There are parallels are motifs running through this clever story. It flits around the margins of otherworldiness, so you never see the monsters full on (when they can start looking silly), and there are always questions left in your mind.
The book is told in three parts, the middle taking us back ten years, with a present-day epilogue, in the past tense, from a multi-character PoV.
Selected quotes:
- "Winter blew right through her." (1.1)
- "The wind blew against his face and through his hair, for the stranger carried winter in his coattails." (1.5)
- "The few other shoppers ... shuffled in a daze from bin to bin, and Margaret read in every face some suffering or disappointment, their hopes and dreams marked down, 40 percent off." (1.9)

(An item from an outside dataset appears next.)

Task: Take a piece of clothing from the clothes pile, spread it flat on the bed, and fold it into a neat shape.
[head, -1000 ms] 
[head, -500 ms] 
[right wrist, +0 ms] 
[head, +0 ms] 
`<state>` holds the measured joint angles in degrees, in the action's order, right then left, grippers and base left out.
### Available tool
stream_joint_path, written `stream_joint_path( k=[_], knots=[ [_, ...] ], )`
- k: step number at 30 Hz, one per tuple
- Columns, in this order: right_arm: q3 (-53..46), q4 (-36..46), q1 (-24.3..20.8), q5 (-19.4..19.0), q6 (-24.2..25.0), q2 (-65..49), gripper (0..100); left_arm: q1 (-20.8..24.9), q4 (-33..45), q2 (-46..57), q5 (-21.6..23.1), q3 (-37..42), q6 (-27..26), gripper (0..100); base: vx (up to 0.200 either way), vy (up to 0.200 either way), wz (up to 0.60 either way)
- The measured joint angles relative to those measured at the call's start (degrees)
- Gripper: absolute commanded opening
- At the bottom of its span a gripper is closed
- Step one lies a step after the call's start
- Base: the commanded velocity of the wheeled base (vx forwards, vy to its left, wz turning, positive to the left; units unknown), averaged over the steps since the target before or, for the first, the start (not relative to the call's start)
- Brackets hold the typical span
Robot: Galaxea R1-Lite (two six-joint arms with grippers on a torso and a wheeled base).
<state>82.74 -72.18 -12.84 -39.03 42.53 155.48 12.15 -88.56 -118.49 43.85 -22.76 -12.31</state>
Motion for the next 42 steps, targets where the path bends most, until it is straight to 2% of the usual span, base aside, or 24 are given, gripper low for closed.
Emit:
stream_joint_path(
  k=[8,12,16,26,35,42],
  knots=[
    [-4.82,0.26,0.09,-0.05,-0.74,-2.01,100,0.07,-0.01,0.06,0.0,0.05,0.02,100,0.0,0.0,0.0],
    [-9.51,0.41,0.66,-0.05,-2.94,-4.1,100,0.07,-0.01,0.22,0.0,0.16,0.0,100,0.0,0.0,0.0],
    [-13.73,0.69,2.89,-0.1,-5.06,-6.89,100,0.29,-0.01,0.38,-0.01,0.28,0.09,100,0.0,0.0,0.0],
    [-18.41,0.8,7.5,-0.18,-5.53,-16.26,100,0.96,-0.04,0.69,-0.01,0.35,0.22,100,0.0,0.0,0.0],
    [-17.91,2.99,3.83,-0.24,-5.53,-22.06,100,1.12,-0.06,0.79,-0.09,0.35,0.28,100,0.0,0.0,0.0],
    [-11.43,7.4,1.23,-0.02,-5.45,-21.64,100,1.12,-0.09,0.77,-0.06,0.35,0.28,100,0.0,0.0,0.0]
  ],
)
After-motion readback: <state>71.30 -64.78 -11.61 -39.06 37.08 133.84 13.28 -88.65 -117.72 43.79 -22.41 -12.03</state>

- "The lonesome, like the mad, know one another on sight." (1.10)
- "The depth of his emptiness scared her." (1. 29)
- "She saw his unabashed hope, his bright smile. A smile that said the world will one day crush such a boy, but not today." (1.30)
- "We live more in our bodies than they do. Boys give them up as young men, discarding the body to live inside their minds. But girls and their bodies become women and live in the same skin." (2.4)
- "Game of life, indeed. It is no game, let me tell you, but a jigsaw that you can never finish. Always a couple of pieces missing, or one that fits in nowhere, and the cover to the box is gone, so you've no picture to offer a clue as to what it's supposed to look like." (2.14)
- "Kids may not know a lot about life - but don't say the young don't know about love. It's the only thing they do know." (2.18)
- "An order of bullets stood in the French fry holsters." (3.11)
- "You sit in a spot and don't realize that everything you left is changing too, and you think that maybe someday you'll get the chance, but then it's too late." (3.13)
- "All of us seek forgiveness." (3.15)
Also by Keith Donohue and reviewed in this blog:
I had to look up Ecclesiastes chapter 7 verse 4, which is referenced in part two of the book, so I thought I would help the reader. It says: "The heart of the wise is in the house of mourning, but the heart of fools is in the house of pleasure." (New International Version).